*** DATA SECTION ***

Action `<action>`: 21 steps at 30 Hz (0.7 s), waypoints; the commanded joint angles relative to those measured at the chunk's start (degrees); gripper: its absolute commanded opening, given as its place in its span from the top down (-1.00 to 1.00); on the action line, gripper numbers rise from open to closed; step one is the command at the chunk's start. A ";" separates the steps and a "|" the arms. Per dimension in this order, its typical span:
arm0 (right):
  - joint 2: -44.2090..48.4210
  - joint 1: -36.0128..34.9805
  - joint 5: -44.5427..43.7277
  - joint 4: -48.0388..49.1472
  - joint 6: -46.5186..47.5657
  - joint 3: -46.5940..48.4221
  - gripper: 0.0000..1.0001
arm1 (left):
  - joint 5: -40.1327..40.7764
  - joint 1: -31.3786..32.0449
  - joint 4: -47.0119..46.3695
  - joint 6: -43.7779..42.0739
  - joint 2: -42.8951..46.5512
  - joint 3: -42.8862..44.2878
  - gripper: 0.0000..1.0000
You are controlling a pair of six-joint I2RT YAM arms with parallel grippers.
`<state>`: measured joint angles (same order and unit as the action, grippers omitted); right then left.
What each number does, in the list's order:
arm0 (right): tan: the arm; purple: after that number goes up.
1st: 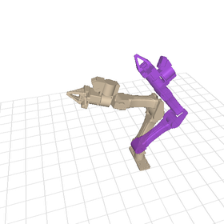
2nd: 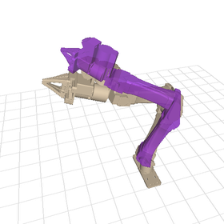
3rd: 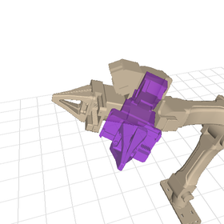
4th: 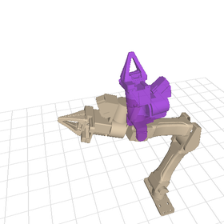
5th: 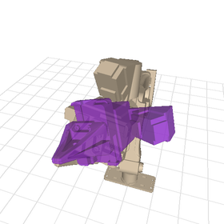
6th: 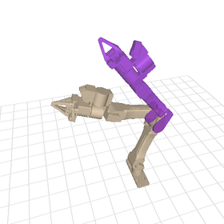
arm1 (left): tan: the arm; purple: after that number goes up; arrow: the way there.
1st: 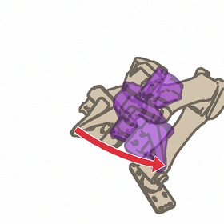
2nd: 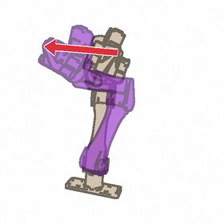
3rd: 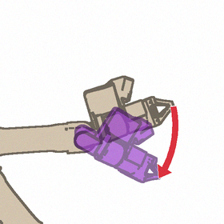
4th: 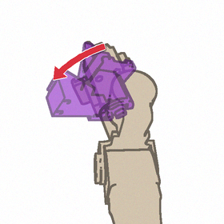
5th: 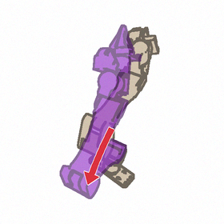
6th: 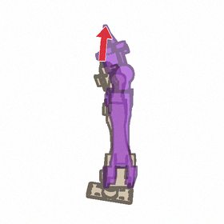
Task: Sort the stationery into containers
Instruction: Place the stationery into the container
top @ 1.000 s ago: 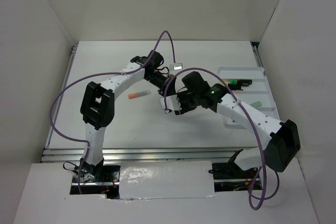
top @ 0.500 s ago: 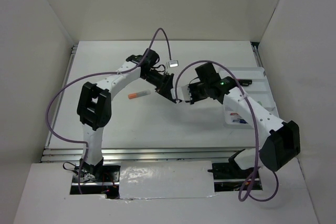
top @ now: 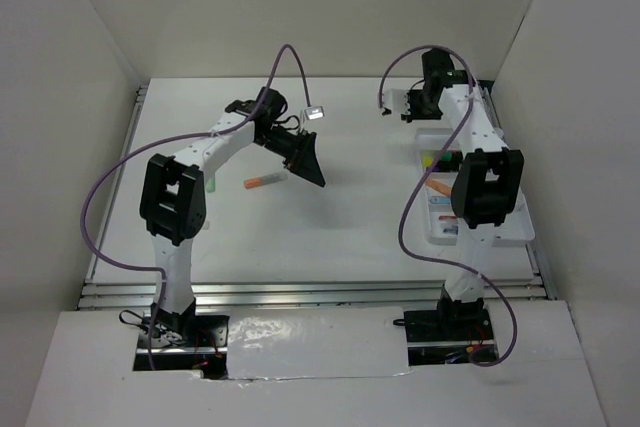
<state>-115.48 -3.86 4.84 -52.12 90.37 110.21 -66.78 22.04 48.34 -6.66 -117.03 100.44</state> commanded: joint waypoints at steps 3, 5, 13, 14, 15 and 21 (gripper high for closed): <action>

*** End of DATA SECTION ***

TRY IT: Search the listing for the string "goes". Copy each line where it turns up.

SOLUTION FOR THIS EXERCISE:
arm0 (right): tan: the arm; purple: after that number goes up.
arm1 (left): tan: the arm; purple: after that number goes up; arrow: the way there.

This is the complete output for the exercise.